Gannon community reflects on COVID-19


Students recall the past two years of the pandemic as COVID-19 policies and restrictions begin to change and loosen their hold on the Gannon community.

Caonabo Camilo, Staff Writer

Almost two years have passed since the COVID-19 pandemic began and many Gannon University upperclassmen can remember what it was like to be on campus as things took a turn for the worse.

They watched as other schools began to shut down, then eventually received their own dreaded email telling students that they would need to return home.

The entire world had shut down in the blink of an eye.

Gannon moved swiftly in adjusting classes to virtual learning and devising an action plan to continue to give students an optimal education while ensuring the safety of its students, but the changes would be drastic.

As the fall 2020 semester began, campus looked a lot different than it once had as new restrictions became a part of everyday life.

This included a mask mandate, limited capacity across all of campus, new traffic patterns, quarantines, COVID-19 testing, Zoom classes and the LiveSafe health survey

Students unable to be on campus were given the option to attend classes virtually.

Gannon was able to maintain and enforce strict COVID-19 regulations that helped minimize the spread of COVID throughout the university.

Many universities had struggled to remain open but thanks to the cooperation of the students and the university, campus stayed open for the entire year.

Many events were heavily restricted, and most school events were held virtually. As the spring 2021 semester began, there was hope of returning to normal as vaccines had proved successful and became available to the staff and students.

Gannon was able to secure a partnership with LECOM and begin vaccinations for staff and students who qualified for the first stages of the vaccination plan.

Since then, according to the Gannon COVID-19 dashboard, over 3,000 vaccinations have been distributed at the Erie campus with 68.2% of the campus being fully vaccinated as well as 276 vaccinations or 79.1% at the Ruskin campus.

Hope started to arise as the spring semester ended and summer began.

With case numbers starting to dwindle and vaccinations on the rise, Gannon announced that the mask mandate would be lifted as well as almost all other COVID-19 restrictions.
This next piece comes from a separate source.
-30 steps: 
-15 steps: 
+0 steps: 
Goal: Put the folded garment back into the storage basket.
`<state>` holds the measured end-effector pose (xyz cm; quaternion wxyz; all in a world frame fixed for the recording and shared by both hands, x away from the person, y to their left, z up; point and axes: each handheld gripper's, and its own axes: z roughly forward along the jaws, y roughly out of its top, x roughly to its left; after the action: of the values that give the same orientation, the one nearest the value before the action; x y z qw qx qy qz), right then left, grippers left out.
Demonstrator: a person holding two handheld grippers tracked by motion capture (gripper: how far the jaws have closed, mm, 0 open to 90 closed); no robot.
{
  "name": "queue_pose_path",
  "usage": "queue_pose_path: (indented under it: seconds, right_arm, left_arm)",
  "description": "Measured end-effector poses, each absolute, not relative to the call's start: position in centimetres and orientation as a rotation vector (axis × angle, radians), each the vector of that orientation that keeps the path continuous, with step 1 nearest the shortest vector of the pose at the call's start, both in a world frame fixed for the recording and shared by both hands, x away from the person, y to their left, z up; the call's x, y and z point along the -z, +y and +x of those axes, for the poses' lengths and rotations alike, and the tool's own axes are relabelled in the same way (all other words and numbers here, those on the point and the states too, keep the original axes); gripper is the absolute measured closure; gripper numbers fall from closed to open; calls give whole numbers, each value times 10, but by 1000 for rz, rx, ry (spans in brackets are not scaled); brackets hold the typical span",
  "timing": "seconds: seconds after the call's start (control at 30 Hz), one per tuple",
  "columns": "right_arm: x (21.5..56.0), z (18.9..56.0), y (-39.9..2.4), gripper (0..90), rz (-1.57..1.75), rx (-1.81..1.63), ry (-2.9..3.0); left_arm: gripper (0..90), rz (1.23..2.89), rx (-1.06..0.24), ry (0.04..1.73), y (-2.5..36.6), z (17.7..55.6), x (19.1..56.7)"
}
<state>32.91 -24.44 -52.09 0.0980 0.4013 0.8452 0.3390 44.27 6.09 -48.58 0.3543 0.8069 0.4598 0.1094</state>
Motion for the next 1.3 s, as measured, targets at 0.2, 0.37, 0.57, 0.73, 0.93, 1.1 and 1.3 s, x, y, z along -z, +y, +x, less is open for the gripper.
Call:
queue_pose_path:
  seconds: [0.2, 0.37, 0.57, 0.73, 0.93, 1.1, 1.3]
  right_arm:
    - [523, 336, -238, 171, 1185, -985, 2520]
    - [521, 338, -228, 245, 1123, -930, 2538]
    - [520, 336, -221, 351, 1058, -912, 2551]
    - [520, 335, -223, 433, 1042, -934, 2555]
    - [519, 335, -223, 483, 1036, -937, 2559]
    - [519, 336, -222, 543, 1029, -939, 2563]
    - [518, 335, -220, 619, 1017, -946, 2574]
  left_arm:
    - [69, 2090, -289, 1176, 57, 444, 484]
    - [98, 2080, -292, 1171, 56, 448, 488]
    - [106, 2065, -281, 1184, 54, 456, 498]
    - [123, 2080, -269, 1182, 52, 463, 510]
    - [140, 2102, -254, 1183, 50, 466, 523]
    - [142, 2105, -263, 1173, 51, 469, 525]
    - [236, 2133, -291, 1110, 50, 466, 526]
However, shortly before the start of the fall 2021 semester, a spike in active cases and plateau in vaccinations prompted Gannon to reinstate the mask mandate.

However, Gannon and the community is making positive strides.

Though the indoor mask mandate is still in effect, students and faculty are not required to wear masks while outdoors on campus.

More and more events have taken place in person since the start of the semester such as Welcome Week and the IgKnight Activities Fair.

Gannon has further pushed for vaccinating its students and faculty, hoping to reach 80% in the near future while already having had the first vaccine clinic during the Activities Fair.

Many of the restrictions have been lifted but some remain or have been adjusted.

“There are several changes, but the most significant one involves policies around vaccination and the need for periodic screenings for COVID-19 if you are not vaccinated,” said Doug Oathout, chief of staff and director of Marketing and Communications.

For unvaccinated individuals, COVID-19 testing is required at least once every two weeks to monitor the spread.

Any unvaccinated individuals who come into close contact with a COVID-positive person will be required to complete a full 14-day quarantine whereas those who are vaccinated will not be required to quarantine unless they begin to show symptoms.

Ten-day quarantines are still required for COVID-19-positive individuals regardless of vaccination status.

Unvaccinated individuals are also asked to continue wearing a mask at all times to protect themselves and other individuals who have yet to or are unable to receive the vaccine.

“There have been other changes, which in part reflect our high vaccination rate: we have lifted gathering restrictions, dropped the need for social distancing and loosened the visitor rules in our residence halls,” Oathout said.

Daniel Baker, a senior social work major, said he hopes people realize that “when we do everything we can to protect each other, we can actually defeat this virus.”

“Part of being a member of our Gannon family means looking out for each other,” he added.

Dominique Booker, a senior accounting major, said she was pleased that some of the restrictions had eased and expressed her excitement about being able to enjoy her senior year.

“I am honestly most excited to graduate and have an in-person graduation,” Booker said.